Da análise das discussões relativas à matéria, a primeira constatação foi a ausência de cientificidade.

Em primeiro lugar, o problema não se pôs claramente. O epicentro da questão é o conceito de pessoa humana, que, portanto, deve ser utilizado. Embora seja fundamental no pensamento jurídico do Ocidente, a dogmática trata-o carregado de simplismo. A concepção de pessoa é tida como a priori e incontroversa, não sendo objeto de grandes questionamentos. Alie-se a isso o fato de que a noção de pessoa humana utilizada tem uma matriz ideológica fortemente cristã. A discussão central parece ter ficado à margem dos debates, qual seja: um conceito pós-metafísico secular e universalizável de pessoa.

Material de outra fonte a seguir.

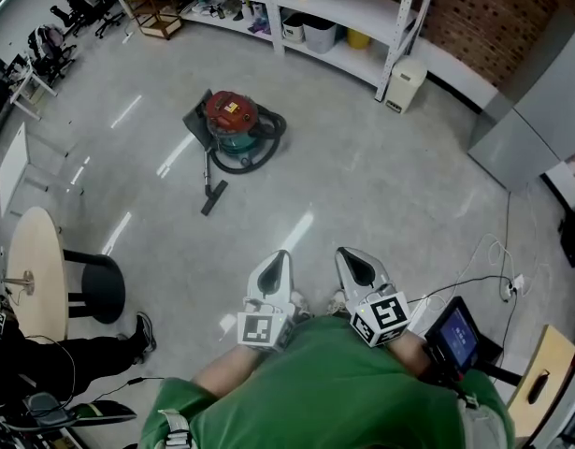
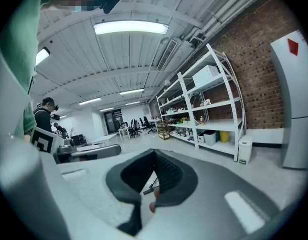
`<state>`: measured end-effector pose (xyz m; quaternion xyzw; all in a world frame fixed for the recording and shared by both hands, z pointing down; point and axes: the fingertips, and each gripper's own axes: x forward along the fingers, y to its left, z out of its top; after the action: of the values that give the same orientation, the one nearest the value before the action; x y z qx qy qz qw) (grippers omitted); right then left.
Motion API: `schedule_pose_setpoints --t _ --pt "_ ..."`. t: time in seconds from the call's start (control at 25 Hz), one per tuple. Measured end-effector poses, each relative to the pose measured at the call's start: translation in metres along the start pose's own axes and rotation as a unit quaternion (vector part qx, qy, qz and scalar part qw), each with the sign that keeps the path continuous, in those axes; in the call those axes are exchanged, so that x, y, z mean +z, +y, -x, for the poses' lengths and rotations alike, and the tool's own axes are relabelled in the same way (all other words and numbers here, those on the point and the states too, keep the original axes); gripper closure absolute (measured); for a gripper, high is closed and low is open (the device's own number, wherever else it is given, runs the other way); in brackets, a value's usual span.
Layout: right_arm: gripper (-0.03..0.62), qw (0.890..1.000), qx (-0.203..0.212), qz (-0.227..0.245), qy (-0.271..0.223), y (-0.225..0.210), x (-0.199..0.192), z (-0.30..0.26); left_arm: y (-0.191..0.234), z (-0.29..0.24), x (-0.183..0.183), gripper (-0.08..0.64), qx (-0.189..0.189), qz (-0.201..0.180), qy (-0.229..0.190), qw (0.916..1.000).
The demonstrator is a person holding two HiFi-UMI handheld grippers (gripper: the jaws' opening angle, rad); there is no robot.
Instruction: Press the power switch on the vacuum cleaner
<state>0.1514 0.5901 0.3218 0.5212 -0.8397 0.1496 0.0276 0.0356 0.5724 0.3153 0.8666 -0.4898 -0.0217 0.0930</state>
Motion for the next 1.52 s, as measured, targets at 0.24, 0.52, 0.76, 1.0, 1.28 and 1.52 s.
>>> schedule_pose_setpoints --t 0.24,0.52,0.76,1.0,1.28,1.52 --pt "0.592 1.0 0.005 0.0 0.002 0.012 -0.004 -0.007 0.01 0.005 -0.002 0.552 0.003 0.001 0.002 1.0" --pt "0.592 1.0 0.013 0.008 0.001 0.03 -0.004 -0.025 0.033 0.009 0.001 0.552 0.007 0.003 -0.002 1.0" --pt "0.592 1.0 0.009 0.01 0.002 0.046 -0.002 -0.044 0.056 0.012 0.005 0.552 0.004 0.007 -0.001 1.0" --pt "0.592 1.0 -0.016 0.013 -0.008 0.044 0.005 -0.059 0.07 0.003 0.014 0.552 -0.016 0.006 -0.009 0.9998" --pt "0.592 0.998 -0.051 0.011 -0.019 0.015 0.013 -0.056 0.058 -0.026 0.015 0.552 -0.046 0.004 -0.006 0.9989" --pt "0.592 0.997 -0.069 0.008 -0.028 -0.007 0.012 -0.052 0.046 -0.044 0.007 0.552 -0.062 0.002 -0.009 0.998"
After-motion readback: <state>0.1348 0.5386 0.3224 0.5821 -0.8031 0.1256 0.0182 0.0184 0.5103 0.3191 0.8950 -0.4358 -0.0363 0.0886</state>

Nesse contexto, a respeito da pessoalidade do embrião, a dimensão social e interativa deve ser levada em conta como momento fundante da pessoalidade: só se pode conceber a pessoa em um contexto sócio-interativo, em que autonomia e alteridade são co-originárias. No caso, as pesquisas embrionárias são feitas num estágio em que não se teve a constituição do sistema nervoso (antes da formação do tubo neural), de modo que se observa a ausência de um mínimo de interação que embase a existência de uma capacidade autônoma do embrião, do qual serão utilizadas as células-tronco.

CONCLUSÃO:

O ponto de partida para a fundamentação ético-jurídica das pesquisas com células-tronco embrionárias deve ser a noção pós-metafísica de pessoa humana, inserida no Estado Democrático de Direito Plural. Nesse sentido:

a)    Embriões não são pessoas, posto que não possuem base biológica minimamente diferenciada,  apta à interação inteligente/discursiva. Não são dotados de capacidade de perceber a vida como projeto valorativo, inserido em um contexto histórico-cultural, no qual viver tenha sentido meta-biológico.

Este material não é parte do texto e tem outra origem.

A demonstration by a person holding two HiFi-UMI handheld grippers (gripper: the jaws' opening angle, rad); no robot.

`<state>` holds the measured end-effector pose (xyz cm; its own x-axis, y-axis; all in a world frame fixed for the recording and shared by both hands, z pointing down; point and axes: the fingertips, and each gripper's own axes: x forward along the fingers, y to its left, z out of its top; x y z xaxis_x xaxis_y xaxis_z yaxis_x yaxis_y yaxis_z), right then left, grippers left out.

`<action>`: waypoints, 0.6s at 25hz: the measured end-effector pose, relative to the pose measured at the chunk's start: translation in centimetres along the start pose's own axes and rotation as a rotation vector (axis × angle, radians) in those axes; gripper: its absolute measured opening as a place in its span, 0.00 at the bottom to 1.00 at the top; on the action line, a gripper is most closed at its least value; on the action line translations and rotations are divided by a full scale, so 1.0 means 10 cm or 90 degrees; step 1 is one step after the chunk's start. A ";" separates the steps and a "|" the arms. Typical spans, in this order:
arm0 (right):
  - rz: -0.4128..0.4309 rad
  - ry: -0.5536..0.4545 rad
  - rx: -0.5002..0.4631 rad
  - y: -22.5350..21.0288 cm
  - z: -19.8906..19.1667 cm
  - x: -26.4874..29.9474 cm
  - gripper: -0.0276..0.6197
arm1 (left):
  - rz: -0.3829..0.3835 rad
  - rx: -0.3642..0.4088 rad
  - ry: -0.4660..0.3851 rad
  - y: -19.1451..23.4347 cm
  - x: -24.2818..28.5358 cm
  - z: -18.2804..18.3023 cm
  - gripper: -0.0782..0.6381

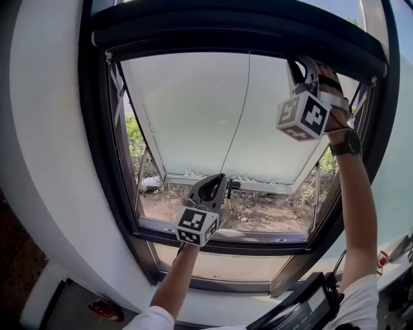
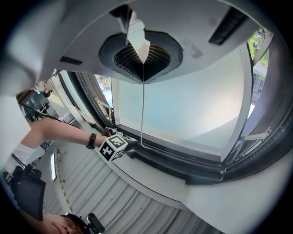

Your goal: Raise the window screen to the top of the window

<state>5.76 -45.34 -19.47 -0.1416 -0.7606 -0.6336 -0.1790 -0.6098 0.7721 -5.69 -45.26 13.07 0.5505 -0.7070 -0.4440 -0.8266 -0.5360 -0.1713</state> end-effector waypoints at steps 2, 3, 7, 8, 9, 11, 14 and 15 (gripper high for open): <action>0.013 -0.011 0.009 0.10 0.02 -0.08 0.09 | -0.010 0.008 0.009 -0.05 -0.05 -0.06 0.11; 0.023 -0.016 0.014 0.17 0.04 -0.12 0.09 | -0.013 0.008 0.010 -0.06 -0.07 -0.07 0.11; 0.053 -0.023 0.006 0.49 0.09 -0.37 0.09 | -0.011 0.004 -0.031 -0.12 -0.24 -0.01 0.11; 0.061 -0.023 0.002 0.58 0.09 -0.44 0.09 | -0.007 0.003 -0.049 -0.12 -0.30 0.04 0.11; 0.068 -0.024 0.002 0.67 0.10 -0.51 0.09 | -0.001 0.005 -0.066 -0.10 -0.37 0.09 0.11; 0.084 -0.027 0.009 0.83 0.11 -0.65 0.09 | 0.012 0.017 -0.092 -0.08 -0.50 0.19 0.11; 0.106 -0.028 0.035 1.03 0.10 -0.86 0.09 | 0.021 0.029 -0.095 -0.10 -0.69 0.29 0.11; 0.112 -0.026 0.046 1.08 0.10 -0.93 0.09 | 0.018 0.024 -0.092 -0.11 -0.75 0.30 0.11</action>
<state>4.21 -44.66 -5.32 -0.2160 -0.8435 -0.4917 -0.2166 -0.4497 0.8665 -9.23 -37.97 13.96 0.5061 -0.6467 -0.5707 -0.8473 -0.4966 -0.1886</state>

b)    Em um Estado Democrático de Direito Plural e Secular, as manifestações religiosas não podem ser a matriz fundante do discurso jus-científico ou mesmo ter valor legiferante.  

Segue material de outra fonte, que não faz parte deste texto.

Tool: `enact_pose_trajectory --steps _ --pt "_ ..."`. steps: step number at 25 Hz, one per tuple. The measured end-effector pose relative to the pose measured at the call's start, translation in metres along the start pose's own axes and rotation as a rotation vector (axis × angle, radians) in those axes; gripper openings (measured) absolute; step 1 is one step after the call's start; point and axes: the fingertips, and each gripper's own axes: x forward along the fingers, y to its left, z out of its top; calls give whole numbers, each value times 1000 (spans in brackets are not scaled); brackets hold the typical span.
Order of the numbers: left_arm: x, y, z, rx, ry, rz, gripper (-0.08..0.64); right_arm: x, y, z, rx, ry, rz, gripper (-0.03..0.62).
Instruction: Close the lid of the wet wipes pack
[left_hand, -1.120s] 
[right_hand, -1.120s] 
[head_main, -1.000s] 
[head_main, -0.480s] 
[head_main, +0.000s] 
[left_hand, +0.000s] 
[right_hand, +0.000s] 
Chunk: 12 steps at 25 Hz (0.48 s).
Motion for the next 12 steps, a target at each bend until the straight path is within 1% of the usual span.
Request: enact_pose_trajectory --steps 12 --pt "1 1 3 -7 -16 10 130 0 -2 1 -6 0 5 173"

Como consequência lógica, não havendo pessoalidade, sob a ótica científica, abre-se a possibilidade do uso de células-tronco embrionárias para pesquisa e desenvolvimento de técnicas curativas, inserindo o Brasil da marginalidade na vanguarda da produção de conhecimento científico na área.

Instituição de Fomento: Pró-Reitoria de Pesquisa da UFMG
Palavras-chave: Células-Tronco Embrionárias, Bioética, Pessoa Humana.